__EXERCISE GOAL__: Tally the lines of the records that contain the string "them", then give the total and nothing more.

__EXTRACTED DATA__:
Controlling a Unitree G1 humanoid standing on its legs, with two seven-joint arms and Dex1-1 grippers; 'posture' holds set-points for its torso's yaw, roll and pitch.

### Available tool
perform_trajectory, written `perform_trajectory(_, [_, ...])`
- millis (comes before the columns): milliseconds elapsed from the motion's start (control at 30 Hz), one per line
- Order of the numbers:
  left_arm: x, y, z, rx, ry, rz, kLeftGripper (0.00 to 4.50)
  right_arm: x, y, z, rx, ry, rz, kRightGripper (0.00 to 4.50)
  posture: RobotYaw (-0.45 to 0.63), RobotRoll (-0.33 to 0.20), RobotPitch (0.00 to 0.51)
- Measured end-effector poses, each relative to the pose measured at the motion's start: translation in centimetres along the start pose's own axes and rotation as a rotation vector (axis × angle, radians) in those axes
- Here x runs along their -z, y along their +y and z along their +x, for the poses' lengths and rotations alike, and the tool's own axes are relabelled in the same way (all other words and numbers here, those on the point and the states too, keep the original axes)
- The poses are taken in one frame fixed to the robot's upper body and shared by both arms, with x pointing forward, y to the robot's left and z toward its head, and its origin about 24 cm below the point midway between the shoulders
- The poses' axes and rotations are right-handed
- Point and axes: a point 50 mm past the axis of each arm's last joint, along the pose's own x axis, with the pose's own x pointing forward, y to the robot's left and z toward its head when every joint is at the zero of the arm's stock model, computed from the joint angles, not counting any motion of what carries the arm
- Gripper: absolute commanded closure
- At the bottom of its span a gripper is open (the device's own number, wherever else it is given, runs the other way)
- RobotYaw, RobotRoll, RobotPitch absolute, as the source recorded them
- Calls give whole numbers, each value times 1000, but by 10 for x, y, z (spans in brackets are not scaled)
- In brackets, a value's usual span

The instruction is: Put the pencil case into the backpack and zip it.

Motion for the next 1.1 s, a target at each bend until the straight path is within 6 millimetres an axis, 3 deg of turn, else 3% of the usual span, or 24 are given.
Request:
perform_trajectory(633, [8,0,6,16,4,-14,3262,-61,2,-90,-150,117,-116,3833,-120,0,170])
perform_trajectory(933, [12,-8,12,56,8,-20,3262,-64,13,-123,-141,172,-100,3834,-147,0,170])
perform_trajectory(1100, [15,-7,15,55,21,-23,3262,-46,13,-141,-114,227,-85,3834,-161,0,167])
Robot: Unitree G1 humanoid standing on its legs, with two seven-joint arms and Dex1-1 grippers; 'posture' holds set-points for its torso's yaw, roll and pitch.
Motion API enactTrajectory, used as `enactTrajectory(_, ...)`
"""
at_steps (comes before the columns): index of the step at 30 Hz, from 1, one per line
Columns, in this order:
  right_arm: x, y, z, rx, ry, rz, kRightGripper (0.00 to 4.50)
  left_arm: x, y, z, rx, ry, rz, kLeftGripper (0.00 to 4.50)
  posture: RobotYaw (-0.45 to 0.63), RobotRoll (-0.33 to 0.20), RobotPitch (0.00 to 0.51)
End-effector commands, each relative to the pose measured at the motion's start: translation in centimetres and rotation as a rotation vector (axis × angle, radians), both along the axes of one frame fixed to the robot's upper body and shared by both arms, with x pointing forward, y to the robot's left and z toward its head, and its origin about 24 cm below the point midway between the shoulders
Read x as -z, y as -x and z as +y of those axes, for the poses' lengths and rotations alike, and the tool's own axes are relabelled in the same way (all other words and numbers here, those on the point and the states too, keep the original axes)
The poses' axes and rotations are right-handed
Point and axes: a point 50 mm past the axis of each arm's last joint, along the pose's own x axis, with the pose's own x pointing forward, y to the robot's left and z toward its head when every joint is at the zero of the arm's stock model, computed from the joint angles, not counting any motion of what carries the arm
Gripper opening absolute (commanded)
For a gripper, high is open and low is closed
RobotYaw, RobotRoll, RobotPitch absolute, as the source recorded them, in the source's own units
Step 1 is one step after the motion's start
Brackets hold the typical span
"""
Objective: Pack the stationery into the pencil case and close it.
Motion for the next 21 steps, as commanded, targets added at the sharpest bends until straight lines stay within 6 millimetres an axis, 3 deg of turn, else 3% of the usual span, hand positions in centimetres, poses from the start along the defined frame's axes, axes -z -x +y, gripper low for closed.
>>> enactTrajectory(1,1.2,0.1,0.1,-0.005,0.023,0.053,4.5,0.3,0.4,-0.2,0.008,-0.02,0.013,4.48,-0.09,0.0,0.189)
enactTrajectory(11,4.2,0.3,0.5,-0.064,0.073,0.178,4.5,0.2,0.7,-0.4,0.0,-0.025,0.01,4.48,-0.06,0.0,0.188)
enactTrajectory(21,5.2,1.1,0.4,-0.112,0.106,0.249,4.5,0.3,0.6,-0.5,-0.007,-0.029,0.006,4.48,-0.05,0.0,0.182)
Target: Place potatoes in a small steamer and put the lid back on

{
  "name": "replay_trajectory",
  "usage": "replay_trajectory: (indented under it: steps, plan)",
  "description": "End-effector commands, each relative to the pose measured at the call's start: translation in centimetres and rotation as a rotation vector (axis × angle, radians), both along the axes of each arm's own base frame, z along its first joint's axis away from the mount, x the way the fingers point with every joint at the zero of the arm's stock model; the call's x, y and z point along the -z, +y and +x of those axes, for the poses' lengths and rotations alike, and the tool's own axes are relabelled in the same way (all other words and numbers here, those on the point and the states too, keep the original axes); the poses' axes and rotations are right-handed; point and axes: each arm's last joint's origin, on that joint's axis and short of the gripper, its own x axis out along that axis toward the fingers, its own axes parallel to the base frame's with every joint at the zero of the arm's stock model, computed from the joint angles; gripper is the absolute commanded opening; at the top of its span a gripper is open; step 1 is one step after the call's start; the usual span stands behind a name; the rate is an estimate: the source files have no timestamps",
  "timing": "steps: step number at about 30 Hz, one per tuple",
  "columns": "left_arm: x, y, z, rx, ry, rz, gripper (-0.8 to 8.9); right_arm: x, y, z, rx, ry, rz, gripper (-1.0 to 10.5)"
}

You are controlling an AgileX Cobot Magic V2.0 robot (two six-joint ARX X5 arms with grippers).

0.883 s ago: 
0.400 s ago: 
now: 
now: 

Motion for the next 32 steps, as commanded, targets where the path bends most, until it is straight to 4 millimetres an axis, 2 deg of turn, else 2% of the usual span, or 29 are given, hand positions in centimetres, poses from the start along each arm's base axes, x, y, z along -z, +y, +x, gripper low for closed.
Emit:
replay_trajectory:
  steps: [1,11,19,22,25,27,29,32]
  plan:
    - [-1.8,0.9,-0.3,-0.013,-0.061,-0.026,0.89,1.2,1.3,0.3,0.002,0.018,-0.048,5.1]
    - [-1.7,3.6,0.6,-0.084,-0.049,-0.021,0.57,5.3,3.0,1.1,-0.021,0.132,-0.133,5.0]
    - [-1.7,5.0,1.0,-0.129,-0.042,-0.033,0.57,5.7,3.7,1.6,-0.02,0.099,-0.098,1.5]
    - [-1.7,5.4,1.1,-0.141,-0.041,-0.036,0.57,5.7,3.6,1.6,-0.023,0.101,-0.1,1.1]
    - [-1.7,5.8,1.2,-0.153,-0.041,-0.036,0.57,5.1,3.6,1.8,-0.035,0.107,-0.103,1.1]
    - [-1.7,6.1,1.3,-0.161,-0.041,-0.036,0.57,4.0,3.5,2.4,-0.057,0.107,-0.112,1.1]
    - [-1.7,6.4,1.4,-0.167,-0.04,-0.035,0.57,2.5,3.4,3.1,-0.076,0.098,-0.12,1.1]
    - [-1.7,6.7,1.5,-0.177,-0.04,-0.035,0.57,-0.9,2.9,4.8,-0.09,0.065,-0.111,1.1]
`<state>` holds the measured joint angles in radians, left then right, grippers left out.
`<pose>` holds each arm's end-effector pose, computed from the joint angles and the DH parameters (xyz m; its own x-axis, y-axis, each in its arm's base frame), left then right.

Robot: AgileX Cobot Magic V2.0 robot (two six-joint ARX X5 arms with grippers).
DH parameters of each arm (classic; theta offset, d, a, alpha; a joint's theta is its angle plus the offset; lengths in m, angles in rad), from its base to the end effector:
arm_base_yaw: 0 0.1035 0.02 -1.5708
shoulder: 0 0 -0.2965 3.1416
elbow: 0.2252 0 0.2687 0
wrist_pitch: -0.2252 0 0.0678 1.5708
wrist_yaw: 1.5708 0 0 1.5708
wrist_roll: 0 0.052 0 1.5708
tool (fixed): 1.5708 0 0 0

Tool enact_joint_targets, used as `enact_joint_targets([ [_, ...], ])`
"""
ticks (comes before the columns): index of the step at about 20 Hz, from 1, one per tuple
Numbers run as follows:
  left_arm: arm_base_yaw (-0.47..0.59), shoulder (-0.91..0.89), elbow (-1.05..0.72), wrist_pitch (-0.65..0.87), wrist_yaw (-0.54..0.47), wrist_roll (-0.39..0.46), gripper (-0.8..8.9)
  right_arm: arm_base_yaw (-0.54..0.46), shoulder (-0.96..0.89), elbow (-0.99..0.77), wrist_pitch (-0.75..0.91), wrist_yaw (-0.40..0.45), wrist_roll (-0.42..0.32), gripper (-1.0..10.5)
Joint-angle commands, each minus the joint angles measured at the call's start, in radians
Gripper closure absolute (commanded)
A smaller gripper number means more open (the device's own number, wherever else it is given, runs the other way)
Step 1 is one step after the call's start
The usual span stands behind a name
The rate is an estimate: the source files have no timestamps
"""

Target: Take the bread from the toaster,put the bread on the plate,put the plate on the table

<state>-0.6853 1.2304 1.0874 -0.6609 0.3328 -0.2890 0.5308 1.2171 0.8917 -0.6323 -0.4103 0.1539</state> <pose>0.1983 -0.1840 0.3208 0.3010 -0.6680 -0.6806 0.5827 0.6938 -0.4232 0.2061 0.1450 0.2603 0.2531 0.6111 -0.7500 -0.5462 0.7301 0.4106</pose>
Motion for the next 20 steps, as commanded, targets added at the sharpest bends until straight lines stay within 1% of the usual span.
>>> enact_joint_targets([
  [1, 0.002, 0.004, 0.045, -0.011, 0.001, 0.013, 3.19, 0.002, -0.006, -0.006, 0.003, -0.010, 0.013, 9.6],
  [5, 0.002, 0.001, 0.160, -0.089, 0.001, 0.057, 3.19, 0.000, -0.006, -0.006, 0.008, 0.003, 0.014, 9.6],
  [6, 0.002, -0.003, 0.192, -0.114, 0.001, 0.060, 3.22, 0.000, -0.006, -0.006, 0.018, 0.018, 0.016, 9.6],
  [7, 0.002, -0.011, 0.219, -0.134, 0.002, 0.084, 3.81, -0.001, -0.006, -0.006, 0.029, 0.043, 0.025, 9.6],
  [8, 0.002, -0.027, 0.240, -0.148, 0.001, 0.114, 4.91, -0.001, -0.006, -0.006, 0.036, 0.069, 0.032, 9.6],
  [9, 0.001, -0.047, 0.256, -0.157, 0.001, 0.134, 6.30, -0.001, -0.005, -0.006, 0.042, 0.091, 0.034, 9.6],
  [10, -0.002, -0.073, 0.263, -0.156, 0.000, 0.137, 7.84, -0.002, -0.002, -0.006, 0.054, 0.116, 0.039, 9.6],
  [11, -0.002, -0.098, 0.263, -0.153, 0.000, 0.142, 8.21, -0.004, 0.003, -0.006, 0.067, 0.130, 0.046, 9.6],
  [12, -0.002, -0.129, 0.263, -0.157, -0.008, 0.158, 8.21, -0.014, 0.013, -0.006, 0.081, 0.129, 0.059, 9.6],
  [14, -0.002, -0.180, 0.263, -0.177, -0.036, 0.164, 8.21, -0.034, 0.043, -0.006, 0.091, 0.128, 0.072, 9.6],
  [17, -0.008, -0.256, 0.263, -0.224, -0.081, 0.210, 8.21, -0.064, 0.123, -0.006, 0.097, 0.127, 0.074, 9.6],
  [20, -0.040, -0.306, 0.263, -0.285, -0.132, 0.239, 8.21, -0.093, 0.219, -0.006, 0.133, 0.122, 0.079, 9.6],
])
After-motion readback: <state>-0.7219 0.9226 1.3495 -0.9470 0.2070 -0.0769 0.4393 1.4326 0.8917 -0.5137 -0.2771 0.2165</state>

__EXERCISE RESULT__: 2